The ministers of the Czech Republic, Germany, Italy, Poland, Portugal, Romania, Hungary and Slovakia met earlier this week to find a way to save the line of internal combustion engines. Meanwhile, Paris has no intention of interfering.
The German protest was sparked by the Free Democratic Party (FDP), a member of the coalition that runs the German Transport Ministry, whose minister is also a member of the FDP. The switch to electric vehicles could sound the death knell for hundreds of companies that specialize in supplying parts and accessories for internal combustion engines that aren’t needed in the electric vehicle world.
There is also the existential worry that the switch to electric vehicles will open Europe to attacks from Chinese automakers, which are at the forefront of battery technology and electric vehicle production. In recent years, more and more Chinese electric car brands have found their way into the European market.

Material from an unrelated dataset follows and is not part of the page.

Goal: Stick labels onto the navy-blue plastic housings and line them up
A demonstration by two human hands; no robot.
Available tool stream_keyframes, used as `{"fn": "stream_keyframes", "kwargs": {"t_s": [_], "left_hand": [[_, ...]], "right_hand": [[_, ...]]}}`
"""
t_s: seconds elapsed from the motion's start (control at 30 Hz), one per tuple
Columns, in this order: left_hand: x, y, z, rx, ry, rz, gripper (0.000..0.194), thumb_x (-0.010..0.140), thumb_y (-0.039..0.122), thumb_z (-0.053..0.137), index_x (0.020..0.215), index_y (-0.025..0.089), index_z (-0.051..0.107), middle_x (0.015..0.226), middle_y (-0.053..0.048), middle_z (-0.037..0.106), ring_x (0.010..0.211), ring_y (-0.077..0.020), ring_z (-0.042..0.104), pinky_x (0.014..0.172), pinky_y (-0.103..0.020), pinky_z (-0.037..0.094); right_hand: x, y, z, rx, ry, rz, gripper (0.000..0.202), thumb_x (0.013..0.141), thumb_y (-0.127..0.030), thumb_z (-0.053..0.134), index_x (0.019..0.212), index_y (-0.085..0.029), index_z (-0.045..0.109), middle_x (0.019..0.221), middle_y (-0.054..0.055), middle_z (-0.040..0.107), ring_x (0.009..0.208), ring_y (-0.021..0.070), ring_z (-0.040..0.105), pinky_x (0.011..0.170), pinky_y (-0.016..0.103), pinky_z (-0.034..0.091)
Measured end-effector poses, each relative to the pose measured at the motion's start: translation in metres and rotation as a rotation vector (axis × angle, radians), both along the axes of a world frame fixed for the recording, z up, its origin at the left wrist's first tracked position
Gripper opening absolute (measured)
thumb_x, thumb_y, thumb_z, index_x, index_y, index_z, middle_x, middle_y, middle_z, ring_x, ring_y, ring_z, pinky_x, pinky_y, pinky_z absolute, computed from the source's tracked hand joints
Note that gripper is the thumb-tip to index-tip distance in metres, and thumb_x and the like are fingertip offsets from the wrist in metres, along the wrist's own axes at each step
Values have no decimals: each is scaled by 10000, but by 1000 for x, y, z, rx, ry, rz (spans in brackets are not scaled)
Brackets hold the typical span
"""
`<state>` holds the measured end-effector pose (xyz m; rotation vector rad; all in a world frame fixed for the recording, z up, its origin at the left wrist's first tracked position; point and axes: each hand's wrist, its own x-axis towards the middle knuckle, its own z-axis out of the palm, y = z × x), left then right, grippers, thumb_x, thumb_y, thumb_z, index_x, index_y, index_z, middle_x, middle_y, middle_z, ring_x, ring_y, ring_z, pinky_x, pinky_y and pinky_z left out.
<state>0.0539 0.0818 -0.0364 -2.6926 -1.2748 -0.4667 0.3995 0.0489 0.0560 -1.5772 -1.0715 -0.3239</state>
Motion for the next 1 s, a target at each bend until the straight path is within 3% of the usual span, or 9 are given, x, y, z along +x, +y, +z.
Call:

The German government is in discussions with the European Commission (EC) about a potential deal. One possible solution for the EC is to declare that synthetic fuels are allowed to be used in cars after 2035, but that would mean blocking environmental goals.
Le Maire wants European automakers to quickly switch to electric vehicles and strongly supports government programs for electric vehicles, as well as the EU’s efforts to pour billions of dollars into creating the battery industry.
Sharing a front with France are countries such as Spain, Belgium, Sweden, Denmark, Ireland, and the Netherlands.